Em diálogos inspirados pela convergência política, os estados cogitaram apoiar a proposta mesmo havendo a possibilidade de admissão da União no Comitê, mas com os entes com poderes do tamanho da representatividade individual dos tributos amalgamados de cada ente – o que ainda conferiria preponderância maior que 2/3 aos estados e municípios.

Se a União consegue agora com essa CBS alargar a sua base indireta, então os poderes políticos seriam proporcionalmente também alterados no Comitê.

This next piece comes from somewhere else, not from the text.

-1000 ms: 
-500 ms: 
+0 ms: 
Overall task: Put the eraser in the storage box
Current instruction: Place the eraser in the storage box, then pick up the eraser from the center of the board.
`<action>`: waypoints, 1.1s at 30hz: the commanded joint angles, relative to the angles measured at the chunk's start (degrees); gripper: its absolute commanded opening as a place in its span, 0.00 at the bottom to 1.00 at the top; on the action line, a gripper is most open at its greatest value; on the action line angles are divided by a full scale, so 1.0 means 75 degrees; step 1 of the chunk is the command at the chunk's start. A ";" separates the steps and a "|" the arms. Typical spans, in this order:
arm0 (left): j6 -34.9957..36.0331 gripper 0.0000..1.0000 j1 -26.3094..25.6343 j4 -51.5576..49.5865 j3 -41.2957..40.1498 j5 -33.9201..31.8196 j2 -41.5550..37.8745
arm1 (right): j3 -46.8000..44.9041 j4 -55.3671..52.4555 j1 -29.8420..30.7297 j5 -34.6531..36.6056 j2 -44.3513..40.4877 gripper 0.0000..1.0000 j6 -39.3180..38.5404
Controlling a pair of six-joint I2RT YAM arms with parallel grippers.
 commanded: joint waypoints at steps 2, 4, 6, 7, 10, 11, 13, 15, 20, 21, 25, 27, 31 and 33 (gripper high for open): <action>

Ainda não disponibilizada uma memória de cálculo que dê conta da alíquota de 12% apresentada, adiantou-se que, para sua construção distendida concorreram a alteração do modelo da cobrança que agora passa a ser “por fora”, não-cumulativa e que o valor compreende dentro dele um spread entre alíquota nominal e efetiva, que comporta a incidência de benefícios fiscais preexistentes, os quais seriam mantidos por hora. No cálculo dos estados este cenário apontaria para uma arrecadação que não ultrapassaria algo em torno 9% efetivos, como teria acontecido em 2018. Sopesando melhor o efeito a não-cumulatividade, para o IBRE/FGV fatores como a não cumulatividade levariam a 10,1%.

O problema político para estados e municípios aí é bastante simples: demarcar e segregar a proposta de alíquota a ser apreciada pelo Congresso Nacional da discussão do acoplamento ao IBS. O tamanho do IBS já terá que ser naturalmente uma das maiores alíquotas que se tem registro porque alíquota é reflexo matemático da representatividade relativa de um montante e o Brasil ao longo de décadas concentrou enormemente sua tributação no segmento indireto.

Para financiar seus deficit a União tem desprezado suas bases diretas de tributação de renda e do patrimônio, cujos efeitos positivos no tocante à redução desigualdades são conhecidos e difundidos por robustas pesquisas no campo econômico. Não fosse antes uma imposição do texto constitucional no que toca ao princípio da capacidade contributiva. E cuja arrecadação compartilhada não concorre para aprofundar o processo de degeneração de nosso federalismo, como inicialmente rememorado.

Então a eventual fixação de alíquota pelo Congresso para a CBS precisa respeitar o teto de tributação indireta dos entes fixado nas discussões políticas da reforma tributária em 2019 para que o que o lado dos descontentes com os projetos não se avolume.

[1] André Horta é o atual diretor-institucional do Comitê Nacional dos Secretários de Estado da Fazenda – Comsefaz e assessor federativo da Secretaria da Fazenda do Estado do Piauí. É ex-Secretário de Tributação do Estado do Rio Grande do Norte.